• _Exercise_
Copy, from the data below, each line that has the word "white".
· · ·
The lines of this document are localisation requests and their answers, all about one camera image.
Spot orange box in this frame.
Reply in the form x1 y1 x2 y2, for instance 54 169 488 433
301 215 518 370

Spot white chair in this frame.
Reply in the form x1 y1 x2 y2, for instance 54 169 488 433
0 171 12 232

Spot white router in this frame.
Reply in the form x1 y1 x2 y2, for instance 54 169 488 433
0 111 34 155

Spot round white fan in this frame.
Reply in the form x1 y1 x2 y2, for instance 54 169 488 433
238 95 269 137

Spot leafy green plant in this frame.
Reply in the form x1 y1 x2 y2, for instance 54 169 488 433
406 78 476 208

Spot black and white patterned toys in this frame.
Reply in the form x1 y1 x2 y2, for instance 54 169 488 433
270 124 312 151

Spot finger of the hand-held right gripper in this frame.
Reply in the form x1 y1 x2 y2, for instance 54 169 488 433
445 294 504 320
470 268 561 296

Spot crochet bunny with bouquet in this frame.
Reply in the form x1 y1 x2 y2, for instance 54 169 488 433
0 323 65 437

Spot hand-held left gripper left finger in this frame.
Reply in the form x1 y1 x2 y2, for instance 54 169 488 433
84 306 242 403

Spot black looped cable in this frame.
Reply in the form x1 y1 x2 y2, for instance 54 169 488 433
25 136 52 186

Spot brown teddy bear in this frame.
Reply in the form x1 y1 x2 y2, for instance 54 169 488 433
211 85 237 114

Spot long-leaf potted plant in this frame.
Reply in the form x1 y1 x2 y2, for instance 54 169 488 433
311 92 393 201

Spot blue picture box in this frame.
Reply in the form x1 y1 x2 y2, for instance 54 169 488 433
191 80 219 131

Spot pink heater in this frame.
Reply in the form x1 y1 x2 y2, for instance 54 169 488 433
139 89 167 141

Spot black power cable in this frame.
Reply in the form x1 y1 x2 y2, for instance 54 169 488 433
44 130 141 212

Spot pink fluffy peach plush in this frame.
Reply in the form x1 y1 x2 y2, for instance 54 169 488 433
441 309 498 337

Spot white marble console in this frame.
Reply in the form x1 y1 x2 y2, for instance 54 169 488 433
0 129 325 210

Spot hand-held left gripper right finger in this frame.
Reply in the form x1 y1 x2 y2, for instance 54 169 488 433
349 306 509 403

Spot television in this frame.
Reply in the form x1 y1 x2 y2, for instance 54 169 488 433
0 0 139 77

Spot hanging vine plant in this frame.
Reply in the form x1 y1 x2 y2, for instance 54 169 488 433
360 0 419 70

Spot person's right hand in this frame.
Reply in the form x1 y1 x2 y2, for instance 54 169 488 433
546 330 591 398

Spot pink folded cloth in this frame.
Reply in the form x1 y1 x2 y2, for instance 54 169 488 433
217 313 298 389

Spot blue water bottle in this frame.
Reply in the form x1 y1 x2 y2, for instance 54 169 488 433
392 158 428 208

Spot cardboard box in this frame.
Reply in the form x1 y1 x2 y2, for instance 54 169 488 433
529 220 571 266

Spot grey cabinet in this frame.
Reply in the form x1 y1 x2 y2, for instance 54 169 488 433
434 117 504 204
· · ·
• _Output for this task_
Spot white chair in this frame.
Spot white router in this frame.
Spot round white fan in this frame.
Spot black and white patterned toys in this frame.
Spot white marble console in this frame.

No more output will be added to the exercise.